Posted at 5:20 PM, Nov 01, 2022
and last updated 2022-11-01 18:20:21-04

KENOSHA, Wis. — Less than two weeks after Wisconsin schools were hit with bogus active shooter calls, Kenosha Police held a Q&A to address the community response.

Public information officer Lt. Joseph Nosalik recalled officers rushing to the scene fully believing the call was real and students at Bradford High School were hurt.

"That is it is one of the most traumatic experiences I've ever felt in my life," Lt. Nosalik said, adding that every officer responding knew someone at the high school.

Law enforcement from across the region showed up to the high school in full force and so did nervous families. Kenosha Police said they get it because they are parents too, but that move disrupts the response by flooding the area while the school district and first responders followed their training.

"The roadways around Bradford High School, 39th Ave. and Washington Road, very big thoroughfare throughout the city, were completely congested with parental traffic responding to that school to get to loved ones. We had people respond with their own firearms wanting to help the police. What it did was divide attention from what the police (needed) to do to stop a threat and implement getting medical assistance," Lt. Nosalik explained.

Seeing that community response is why Kenosha Police held a live Q&A on Facebook. They posted a written explanation to their page that same day, but say they needed to do more. It was their first time reaching out this way.

Lieutenant Aaron Dillhoff handles active shooter training.

"We do this education to try to mitigate that type of response.
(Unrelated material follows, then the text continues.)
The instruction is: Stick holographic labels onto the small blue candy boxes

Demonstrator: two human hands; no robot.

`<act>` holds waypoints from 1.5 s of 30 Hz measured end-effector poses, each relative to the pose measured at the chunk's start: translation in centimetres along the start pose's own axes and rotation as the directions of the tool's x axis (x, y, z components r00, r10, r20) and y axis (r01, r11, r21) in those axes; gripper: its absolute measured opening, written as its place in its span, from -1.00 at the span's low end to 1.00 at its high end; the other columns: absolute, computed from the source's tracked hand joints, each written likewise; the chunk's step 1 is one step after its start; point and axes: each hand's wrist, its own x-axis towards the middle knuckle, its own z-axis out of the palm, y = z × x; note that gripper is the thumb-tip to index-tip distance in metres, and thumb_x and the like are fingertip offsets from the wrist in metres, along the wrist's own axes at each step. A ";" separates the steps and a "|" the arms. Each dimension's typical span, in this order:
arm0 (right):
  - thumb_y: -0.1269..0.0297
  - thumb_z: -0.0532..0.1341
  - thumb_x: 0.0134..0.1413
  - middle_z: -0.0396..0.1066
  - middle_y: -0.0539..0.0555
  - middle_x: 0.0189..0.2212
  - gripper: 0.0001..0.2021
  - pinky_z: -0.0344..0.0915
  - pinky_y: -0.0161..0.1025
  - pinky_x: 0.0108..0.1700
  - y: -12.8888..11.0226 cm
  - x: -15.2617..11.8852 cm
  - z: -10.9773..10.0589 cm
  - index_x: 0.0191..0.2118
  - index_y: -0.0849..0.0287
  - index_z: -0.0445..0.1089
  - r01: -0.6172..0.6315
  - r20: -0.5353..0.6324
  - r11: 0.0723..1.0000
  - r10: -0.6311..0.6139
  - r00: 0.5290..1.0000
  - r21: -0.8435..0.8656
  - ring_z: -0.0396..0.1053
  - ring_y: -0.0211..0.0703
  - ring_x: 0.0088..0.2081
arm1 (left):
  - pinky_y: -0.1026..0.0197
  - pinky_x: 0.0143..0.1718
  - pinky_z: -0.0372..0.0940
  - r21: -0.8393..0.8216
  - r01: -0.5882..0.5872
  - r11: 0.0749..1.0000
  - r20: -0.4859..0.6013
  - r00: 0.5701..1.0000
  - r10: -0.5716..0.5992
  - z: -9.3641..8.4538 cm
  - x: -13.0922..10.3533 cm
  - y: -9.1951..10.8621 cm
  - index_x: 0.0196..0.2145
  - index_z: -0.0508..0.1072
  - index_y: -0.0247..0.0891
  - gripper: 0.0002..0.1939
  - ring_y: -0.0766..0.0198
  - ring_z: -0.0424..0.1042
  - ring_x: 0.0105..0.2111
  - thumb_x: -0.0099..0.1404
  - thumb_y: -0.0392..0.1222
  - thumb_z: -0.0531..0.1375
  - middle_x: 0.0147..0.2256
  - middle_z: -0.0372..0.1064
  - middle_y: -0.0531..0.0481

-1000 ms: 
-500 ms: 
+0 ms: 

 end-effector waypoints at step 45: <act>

If 20 parents can listen and watch this today and understand why we're asking them not to respond and that's 20 less parents that might be blocking a roadway and will provide an ambulance," said Lt. Aaron Dillhoff who handles active shooter training.

Briana McClinton's daughter is not in school yet, but she knows shootings are a devastating reality.

"It's not something as a parent now that I want to think about it, but I have to think about it," McClinton said.

She said her dad is a firefighter so she understands what police are asking, but knows it would not be easy.

"As a parent, I would definitely have to swallow my instinct on that and just kind of take it how everybody else is taking it but it would be hard for sure," McClinton said.